INPUT:
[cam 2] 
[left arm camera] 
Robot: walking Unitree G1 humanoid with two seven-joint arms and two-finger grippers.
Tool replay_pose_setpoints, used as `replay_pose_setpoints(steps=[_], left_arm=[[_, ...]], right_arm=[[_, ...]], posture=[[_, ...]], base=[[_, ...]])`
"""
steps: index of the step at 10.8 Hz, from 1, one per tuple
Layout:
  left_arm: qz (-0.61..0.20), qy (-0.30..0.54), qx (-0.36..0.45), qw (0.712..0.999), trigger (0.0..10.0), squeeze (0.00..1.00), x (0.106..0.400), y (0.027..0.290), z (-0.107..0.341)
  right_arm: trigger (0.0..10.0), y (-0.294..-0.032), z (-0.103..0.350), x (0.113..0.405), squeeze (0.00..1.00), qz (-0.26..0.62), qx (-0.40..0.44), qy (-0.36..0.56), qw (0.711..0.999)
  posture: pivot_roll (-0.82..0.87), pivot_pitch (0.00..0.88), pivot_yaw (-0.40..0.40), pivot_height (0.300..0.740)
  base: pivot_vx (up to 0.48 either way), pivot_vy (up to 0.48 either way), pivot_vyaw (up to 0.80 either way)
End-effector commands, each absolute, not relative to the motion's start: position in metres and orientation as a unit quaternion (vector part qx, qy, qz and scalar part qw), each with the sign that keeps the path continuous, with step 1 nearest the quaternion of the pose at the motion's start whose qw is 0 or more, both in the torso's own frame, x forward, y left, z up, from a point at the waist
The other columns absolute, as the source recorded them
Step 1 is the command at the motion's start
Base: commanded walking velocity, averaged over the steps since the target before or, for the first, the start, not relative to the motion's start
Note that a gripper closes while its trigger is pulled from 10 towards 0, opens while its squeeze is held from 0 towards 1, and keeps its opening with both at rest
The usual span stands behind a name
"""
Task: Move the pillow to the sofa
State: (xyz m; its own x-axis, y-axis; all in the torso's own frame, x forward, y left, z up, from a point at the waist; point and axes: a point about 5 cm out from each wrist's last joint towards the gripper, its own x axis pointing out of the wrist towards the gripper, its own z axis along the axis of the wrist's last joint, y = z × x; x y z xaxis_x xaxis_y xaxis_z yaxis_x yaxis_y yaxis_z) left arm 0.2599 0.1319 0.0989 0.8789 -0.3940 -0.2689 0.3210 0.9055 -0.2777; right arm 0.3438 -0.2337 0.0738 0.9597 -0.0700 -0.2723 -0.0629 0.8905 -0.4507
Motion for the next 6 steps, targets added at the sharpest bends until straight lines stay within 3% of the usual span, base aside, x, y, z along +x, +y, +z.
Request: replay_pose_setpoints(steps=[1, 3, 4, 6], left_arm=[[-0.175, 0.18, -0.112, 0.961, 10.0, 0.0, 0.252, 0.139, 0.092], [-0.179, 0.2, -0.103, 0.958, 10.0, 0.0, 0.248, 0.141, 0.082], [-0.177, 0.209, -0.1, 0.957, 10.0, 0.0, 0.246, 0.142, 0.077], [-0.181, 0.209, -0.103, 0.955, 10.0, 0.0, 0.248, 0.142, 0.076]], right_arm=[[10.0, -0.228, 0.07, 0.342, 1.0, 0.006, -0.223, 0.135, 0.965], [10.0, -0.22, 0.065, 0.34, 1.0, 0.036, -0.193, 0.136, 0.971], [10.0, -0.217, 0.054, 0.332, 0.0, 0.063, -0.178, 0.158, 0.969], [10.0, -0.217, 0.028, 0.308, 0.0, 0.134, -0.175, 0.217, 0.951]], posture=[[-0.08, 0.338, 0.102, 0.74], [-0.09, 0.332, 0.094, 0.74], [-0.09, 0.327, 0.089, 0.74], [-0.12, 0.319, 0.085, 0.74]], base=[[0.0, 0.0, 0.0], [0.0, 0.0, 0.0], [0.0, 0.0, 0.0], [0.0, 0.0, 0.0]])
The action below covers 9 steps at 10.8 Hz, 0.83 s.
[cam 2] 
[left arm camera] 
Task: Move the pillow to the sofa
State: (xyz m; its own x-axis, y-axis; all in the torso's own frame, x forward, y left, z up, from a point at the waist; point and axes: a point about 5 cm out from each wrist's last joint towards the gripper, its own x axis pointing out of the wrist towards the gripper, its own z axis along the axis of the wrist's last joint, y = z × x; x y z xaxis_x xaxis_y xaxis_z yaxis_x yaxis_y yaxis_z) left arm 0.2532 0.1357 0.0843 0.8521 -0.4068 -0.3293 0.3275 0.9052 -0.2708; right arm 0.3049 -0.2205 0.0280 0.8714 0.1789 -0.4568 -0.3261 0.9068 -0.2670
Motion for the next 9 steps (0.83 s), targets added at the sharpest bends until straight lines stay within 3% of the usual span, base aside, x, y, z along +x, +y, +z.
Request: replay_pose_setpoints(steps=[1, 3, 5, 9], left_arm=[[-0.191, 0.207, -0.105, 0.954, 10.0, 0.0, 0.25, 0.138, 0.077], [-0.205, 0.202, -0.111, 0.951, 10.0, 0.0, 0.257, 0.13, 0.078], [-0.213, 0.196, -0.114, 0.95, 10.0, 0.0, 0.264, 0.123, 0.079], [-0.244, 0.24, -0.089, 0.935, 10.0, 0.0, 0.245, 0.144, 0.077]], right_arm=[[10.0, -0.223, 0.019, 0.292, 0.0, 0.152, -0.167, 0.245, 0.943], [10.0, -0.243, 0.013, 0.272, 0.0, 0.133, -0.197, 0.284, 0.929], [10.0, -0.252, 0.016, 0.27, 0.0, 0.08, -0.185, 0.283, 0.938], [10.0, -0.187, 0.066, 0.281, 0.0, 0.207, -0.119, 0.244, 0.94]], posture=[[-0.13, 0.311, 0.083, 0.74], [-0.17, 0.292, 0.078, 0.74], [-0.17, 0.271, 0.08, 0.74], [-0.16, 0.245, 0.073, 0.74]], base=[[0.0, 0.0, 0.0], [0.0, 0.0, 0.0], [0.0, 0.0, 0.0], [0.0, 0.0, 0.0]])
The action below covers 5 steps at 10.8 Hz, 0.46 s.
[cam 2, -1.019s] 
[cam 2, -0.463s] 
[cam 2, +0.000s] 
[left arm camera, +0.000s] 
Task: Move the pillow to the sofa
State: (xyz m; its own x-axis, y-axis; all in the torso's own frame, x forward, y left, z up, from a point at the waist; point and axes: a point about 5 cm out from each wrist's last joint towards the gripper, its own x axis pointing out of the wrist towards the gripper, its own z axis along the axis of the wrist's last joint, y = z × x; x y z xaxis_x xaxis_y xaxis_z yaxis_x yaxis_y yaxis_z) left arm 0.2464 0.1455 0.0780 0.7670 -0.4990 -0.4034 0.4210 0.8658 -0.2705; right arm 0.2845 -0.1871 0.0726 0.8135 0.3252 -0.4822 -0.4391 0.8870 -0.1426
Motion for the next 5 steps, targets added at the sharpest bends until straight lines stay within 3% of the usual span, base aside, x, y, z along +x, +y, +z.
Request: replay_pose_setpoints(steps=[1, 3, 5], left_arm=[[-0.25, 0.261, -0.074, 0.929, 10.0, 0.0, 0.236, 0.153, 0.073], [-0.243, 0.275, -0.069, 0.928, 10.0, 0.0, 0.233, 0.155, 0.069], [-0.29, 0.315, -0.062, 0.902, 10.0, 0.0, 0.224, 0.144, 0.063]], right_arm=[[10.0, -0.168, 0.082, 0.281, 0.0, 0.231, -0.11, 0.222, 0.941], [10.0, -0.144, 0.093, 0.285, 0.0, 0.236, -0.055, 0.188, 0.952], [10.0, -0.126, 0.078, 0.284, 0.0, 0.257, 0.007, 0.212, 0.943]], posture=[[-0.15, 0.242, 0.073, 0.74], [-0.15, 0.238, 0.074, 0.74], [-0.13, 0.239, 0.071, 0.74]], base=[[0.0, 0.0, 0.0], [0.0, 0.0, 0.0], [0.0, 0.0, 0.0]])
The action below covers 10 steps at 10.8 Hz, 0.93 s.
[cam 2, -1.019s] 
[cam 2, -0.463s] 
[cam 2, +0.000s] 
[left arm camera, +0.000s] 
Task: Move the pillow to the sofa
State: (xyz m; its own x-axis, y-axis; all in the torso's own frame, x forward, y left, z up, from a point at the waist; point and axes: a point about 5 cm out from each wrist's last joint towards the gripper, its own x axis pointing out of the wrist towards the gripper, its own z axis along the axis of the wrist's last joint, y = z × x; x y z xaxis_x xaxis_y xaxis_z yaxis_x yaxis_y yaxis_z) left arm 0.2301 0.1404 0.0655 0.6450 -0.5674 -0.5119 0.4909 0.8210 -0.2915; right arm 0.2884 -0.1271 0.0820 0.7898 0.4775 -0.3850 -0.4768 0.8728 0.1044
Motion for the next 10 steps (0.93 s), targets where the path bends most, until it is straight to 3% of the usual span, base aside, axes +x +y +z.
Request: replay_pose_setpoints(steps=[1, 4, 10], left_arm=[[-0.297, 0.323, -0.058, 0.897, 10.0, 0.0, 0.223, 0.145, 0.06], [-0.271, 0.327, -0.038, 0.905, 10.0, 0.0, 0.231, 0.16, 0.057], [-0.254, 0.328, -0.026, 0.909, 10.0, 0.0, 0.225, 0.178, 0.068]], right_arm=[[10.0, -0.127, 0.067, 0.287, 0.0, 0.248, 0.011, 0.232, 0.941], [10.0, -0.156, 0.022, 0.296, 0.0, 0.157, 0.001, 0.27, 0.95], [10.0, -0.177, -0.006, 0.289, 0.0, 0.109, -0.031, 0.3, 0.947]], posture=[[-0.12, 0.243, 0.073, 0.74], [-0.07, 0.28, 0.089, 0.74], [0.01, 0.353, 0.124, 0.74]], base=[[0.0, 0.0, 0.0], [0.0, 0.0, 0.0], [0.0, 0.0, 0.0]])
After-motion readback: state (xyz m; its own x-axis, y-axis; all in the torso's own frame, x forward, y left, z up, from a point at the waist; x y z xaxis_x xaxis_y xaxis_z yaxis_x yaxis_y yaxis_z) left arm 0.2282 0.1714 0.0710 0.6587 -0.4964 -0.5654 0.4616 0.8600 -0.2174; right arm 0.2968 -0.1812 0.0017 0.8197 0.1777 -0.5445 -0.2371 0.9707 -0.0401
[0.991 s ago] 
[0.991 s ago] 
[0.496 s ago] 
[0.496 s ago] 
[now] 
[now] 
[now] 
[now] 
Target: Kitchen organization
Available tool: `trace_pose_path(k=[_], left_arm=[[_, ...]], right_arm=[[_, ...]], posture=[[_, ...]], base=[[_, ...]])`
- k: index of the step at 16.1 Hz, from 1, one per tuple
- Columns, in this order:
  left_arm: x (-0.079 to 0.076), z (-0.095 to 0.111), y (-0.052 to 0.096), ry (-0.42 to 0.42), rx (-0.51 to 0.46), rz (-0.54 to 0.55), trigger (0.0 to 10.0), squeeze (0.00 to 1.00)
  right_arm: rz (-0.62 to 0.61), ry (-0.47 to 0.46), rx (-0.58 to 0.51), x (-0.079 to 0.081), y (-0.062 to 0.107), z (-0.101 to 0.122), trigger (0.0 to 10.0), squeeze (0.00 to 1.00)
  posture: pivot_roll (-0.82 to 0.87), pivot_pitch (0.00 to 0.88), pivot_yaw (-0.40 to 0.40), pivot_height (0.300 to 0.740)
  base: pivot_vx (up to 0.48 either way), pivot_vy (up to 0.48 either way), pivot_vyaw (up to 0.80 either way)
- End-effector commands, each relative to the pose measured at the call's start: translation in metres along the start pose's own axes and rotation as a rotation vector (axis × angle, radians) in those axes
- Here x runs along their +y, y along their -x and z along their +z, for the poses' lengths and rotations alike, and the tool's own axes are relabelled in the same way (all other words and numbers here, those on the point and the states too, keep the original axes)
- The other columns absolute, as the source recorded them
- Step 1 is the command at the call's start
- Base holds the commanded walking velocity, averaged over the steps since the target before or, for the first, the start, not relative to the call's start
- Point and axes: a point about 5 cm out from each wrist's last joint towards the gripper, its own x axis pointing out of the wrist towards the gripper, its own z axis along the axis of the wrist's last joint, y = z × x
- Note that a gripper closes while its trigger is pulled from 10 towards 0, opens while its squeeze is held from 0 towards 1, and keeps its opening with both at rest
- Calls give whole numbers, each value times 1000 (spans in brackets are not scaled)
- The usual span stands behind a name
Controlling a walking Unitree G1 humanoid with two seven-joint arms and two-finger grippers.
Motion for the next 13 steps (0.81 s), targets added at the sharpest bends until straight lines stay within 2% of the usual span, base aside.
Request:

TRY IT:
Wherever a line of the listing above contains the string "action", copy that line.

TASK RESPONSE:
The action below covers 9 steps at 10.8 Hz, 0.83 s.
The action below covers 5 steps at 10.8 Hz, 0.46 s.
The action below covers 10 steps at 10.8 Hz, 0.93 s.

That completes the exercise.